As one NHS leader recently put it: “Technology is the easy part – it’s people and process that are hard.” 

It’s not enough to build something brilliant. You also have to make it usable, valuable, and adoptable.

Anne Blackwood CEO

Can Anyone Succeed?

There’s no simple recipe for success. But innovators who start by identifying their three customers, building a credible value case, and designing for adoption – not just invention – give themselves a much stronger chance. 

Too often, these considerations are treated as an afterthought, explored only once technology is already built. By embedding them from the beginning, innovators can avoid the Valley of Death, attract investment, and, most importantly, bring meaningful solutions to patients faster. 

It’s not enough to build something brilliant. You also have to make it usable, valuable, and adoptable – in the real world of healthcare. 
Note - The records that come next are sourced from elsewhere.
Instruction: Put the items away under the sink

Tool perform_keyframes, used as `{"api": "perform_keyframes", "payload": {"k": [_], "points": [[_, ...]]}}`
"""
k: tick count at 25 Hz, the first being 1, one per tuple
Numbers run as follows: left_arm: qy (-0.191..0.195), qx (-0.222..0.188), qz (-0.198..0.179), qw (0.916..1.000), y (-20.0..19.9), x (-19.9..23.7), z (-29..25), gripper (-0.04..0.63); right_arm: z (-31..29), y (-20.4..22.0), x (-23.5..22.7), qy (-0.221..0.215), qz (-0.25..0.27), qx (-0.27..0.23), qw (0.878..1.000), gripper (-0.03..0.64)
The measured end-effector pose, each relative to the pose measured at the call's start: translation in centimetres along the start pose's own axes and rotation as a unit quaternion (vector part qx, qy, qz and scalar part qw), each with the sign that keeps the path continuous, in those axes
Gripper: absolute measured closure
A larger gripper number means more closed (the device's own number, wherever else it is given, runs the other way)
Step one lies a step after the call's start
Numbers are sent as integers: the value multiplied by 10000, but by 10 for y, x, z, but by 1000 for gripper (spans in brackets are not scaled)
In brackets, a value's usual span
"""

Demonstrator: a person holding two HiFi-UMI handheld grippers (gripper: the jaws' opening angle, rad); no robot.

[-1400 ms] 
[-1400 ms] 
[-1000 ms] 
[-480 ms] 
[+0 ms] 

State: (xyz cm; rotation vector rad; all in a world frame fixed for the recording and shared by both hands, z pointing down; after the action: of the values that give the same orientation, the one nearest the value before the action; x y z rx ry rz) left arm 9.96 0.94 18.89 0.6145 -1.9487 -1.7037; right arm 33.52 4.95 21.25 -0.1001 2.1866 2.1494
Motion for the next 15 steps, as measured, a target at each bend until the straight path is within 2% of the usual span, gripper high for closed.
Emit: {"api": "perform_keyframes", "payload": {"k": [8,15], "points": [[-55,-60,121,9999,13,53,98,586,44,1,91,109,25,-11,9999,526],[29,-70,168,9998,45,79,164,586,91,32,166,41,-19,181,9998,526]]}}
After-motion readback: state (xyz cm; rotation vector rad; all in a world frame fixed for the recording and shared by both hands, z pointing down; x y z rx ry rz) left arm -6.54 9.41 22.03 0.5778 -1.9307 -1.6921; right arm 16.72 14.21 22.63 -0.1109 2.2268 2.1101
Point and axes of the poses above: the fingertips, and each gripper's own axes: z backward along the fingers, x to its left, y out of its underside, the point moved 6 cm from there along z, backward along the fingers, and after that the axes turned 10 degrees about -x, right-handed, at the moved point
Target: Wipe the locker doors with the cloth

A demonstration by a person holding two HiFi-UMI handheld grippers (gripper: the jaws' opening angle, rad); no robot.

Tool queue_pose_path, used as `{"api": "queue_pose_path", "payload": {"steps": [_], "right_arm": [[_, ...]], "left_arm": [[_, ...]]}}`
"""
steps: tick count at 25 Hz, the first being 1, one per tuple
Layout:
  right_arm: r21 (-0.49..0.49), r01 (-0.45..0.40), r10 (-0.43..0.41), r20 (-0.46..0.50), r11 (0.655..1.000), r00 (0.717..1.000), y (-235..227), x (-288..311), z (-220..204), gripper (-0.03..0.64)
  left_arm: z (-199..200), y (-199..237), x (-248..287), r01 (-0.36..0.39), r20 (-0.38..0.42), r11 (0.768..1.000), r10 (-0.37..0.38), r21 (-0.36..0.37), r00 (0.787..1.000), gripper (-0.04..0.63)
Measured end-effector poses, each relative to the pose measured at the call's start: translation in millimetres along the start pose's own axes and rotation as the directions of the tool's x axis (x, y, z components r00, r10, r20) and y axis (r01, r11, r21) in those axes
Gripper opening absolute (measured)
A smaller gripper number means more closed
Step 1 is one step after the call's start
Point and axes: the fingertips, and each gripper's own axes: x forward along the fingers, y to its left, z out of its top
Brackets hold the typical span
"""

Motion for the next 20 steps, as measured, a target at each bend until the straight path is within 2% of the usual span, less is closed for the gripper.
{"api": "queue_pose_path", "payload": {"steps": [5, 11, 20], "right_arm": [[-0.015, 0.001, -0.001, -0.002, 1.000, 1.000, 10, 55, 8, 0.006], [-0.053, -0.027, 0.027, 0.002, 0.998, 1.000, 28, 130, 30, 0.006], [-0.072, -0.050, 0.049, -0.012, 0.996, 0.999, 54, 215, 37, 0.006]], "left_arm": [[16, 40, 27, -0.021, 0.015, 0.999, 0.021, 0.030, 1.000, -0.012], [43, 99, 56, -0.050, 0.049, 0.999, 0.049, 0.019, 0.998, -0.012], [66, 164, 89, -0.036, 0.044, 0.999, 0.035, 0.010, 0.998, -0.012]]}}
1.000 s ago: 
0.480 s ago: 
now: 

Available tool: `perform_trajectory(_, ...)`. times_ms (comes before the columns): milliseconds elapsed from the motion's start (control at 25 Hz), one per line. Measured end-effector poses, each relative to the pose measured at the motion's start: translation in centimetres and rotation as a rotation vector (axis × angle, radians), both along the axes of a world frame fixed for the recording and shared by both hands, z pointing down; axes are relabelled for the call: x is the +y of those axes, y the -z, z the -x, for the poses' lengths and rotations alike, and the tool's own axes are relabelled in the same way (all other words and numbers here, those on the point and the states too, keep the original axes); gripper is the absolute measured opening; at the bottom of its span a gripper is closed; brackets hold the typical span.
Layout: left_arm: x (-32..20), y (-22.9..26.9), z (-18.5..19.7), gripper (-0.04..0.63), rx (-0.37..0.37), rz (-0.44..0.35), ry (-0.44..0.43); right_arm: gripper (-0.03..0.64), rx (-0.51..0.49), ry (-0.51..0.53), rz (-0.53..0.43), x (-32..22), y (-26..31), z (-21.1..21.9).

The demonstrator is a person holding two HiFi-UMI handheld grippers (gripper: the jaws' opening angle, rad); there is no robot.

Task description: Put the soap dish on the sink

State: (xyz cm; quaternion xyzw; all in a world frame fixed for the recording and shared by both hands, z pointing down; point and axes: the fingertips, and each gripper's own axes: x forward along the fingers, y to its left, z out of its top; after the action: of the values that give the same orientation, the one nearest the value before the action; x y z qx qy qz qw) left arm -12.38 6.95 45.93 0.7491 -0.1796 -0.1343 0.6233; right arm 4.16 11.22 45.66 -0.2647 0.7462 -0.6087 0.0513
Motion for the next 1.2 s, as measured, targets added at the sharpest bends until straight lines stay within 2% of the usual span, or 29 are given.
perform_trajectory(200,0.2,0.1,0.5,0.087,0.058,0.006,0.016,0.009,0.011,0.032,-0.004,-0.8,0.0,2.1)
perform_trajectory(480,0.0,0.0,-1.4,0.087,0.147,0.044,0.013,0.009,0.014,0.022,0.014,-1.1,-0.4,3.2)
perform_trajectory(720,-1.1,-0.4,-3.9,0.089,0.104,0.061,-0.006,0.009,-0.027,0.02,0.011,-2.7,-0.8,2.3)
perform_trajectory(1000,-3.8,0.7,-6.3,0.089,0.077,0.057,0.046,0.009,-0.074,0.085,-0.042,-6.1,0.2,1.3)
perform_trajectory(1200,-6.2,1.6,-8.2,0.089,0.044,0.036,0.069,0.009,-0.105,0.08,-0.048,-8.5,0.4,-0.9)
Disclaimer. The views and opinions expressed in this article are solely those of the author and do not necessarily reflect the official policy or position of Test Labs Limited. The content provided is for informational purposes only and is not intended to constitute legal or professional advice. Test Labs assumes no responsibility for any errors or omissions in the content of this article, nor for any actions taken in reliance thereon.